Even then, our state parks and forests will still be at risk. That’s because while the initial lease does not include “surface impacts” – things like frack pads, access roads, pipelines, water withdrawal, and tree removal – it instructs oil and gas companies that they can get these surface impacts by making a separate agreement with the state agency that manages the land.
When DeWine signed HB 507, he issued a statement claiming to prohibit surface impacts in our state parks. Yet the proposed process for fracking our public lands includes allowing oil and gas companies to have all the surface impacts they want – with no public input or oversight.
Why, after 11 years of inaction, is our legislature forcing fracking onto our taxpayer-supported state parks, forests and wildlife areas? Ask Ohio Senate President Matt Huffman. He told the Ohio Oil and Gas Association that fracking our public lands is a “great revenue generator” for tax cuts.
“We’re talking about a flat tax right now, perhaps eliminating it,” Huffman said. “Well, where’s that revenue going to come from?”
Such tax cuts would provide disproportionate benefits to wealthy households while imposing a higher burden on the rest of us to fund critical programs in education, environment, health care, public safety, and transportation – likely resulting in budget cuts and service rollbacks.
Nor is the revenue from fracking our state parks and forests certain. According to the Legislative Service Commission’s analysis of HB 507, “the magnitude of any new costs or royalty revenues is difficult to predict and will depend upon the specific details of the lease arrangements.”
Meanwhile, a 2019 study by Ohio State University on the Economic Value of Natural Areas in Ohio found that each year Ohioans take 171 million outdoor recreational trips in the state, spending $5.9 billion, employing 132,790 workers, and adding $8.1 billion to our state economy.

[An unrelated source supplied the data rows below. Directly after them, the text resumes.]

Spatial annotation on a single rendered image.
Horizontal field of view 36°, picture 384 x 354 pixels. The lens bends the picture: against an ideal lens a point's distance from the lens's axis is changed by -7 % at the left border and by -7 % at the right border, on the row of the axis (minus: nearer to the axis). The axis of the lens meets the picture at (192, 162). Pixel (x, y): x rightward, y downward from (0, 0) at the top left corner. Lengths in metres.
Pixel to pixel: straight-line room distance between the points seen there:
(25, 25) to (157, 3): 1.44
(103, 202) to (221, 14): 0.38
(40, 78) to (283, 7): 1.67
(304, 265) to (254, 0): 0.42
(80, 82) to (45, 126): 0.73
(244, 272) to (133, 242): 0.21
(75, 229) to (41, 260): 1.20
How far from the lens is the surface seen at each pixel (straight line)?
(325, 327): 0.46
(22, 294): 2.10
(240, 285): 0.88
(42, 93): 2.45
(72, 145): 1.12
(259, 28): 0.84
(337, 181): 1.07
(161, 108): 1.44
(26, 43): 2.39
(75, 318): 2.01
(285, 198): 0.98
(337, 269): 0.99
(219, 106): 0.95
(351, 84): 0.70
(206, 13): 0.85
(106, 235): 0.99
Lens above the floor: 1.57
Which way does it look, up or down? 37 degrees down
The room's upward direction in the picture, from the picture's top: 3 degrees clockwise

No matter how much the oil and gas industry could make by destroying our most treasured state parks, forests, wildlife areas, and other public lands, it will never come close to what our state makes now by preserving them.
On April 10, ODNR held a public hearing on the proposed rules for fracking our public lands. Sixteen Ohioans drove from across the state to deliver powerful and heartfelt testimony asking the commission to protect our public lands. Many more provided written testimony.
DeWine must keep his promise to protect our state parks, forests, and wildlife areas from oil and gas extraction, and state agencies must give our taxpayer-funded public lands to polluting industries without any public input or oversight, just so wealthy people can get another tax cut. We owe this to all present and future Ohioans.
Cathy Cowan Becker is an organizer with Buckeye Environmental Network. She is former executive director of the Columbus sustainability nonprofit Simply Living, and former chair of the Sierra Club’s Ready for 100 campaign in Ohio.